Influences réciproques


En Afrique, l’armée et les colons français se sont conduits en territoire conquis, ont transformé la région à leur gré, se sont heurtés aux nationalismes, ont reconnu leur défaite et ont plié boutique. Dès lors, la souveraineté a été transmise aux nouveaux Etats. Ces gouvernements ont été sur le champ indépendants. Certains, comme la Guinée, ont choisi de s’intégrer au camp communiste, personne ne les en a empêchés. D’autres, comme l’Algérie, ont nationalisé toutes les terres dans une réforme agraire intégrale, c’était leur affaire. Les pays ex-colonisés ont le droit d’agir comme ils l’entendent, en prenant les mesures les plus extrêmes. A leurs risques et périls économiques et politiques, mais sans la moindre atteinte à leur sécurité.


De quelle façon la France manipule-t-elle ses anciennes ­colonies ? En rien d’autre que des négociations diplomatiques, comme tous les gouvernements en ­entretiennent. Les influences sont réciproques. Certains Etats africains (Sénégal, Gabon, Côte d’Ivoire), peu confiants en leurs propres forces, maintiennent une présence militaire française. Le jour où ils décideront de s’en débarrasser, il leur suffira de claquer des doigts pour mettre fin à ce vestige de la colonisation.


 


Nulle malversation, nulle rapine


Quant au pillage des richesses, il est tout aussi légendaire.
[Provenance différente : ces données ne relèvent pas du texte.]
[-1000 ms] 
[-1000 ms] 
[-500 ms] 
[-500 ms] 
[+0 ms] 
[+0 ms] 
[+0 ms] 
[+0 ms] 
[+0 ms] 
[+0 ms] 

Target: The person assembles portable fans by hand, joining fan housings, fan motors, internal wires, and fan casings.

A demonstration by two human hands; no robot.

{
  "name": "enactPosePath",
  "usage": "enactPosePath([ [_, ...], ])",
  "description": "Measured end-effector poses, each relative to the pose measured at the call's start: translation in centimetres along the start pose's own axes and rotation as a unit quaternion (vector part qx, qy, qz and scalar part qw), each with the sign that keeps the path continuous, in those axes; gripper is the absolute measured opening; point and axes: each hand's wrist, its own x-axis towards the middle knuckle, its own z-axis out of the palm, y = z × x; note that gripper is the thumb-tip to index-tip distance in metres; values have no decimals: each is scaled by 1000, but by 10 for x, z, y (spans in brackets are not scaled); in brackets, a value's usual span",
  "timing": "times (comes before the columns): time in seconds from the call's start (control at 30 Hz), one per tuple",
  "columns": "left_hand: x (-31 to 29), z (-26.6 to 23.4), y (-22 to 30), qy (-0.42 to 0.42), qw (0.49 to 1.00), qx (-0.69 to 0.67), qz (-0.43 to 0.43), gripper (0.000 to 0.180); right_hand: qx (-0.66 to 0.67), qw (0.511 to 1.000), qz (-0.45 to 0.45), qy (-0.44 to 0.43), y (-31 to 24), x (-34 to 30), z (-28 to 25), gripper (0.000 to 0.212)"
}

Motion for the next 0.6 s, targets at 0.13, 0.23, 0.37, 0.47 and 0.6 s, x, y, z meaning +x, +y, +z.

Une société nationale exploite les hydrocarbures algériens, qui sont vendus au plus offrant. De même pour les minéraux marocains ou tunisiens. Nulle malversation, nulle rapine, tout juste la loi du marché. On pourra rabâcher cent fois ces lapalissades, rien n’y fera. Une masse d’ex-colonisés et de penseurs persistera à assurer que tout le mal émane de l’ombre d’une métropole imaginaire.


Le problème, c’est la rancœur. On ne pardonne pas la colonisation au colonisateur. Cent trente années en ­Algérie ont largement saccagé la société pré-existante. Soixante-dix ans en Tunisie, quarante-quatre au Maroc, ont été moins désastreux. A l’échelle de l’histoire, c’est un clin d’œil. Un même journaliste aurait pu rendre compte de l’arrivée des Français, puis de leur départ dans le même journal. Juste un épisode de son existence. Toutes les villes du Maghreb témoignent architecturalement des “effets positifs de la colonisation”.


Il est temps d’éteindre les feux du ressentiment et d’allumer la flamme de la gratitude. Merci la France de nous avoir fait le don de ta langue, de nous avoir sorti de l’immobilisme dont nous souffrions depuis des siècles, de nous avoir ouvert le chemin de la moder­nité, de nous avoir réveillés d’un long sommeil.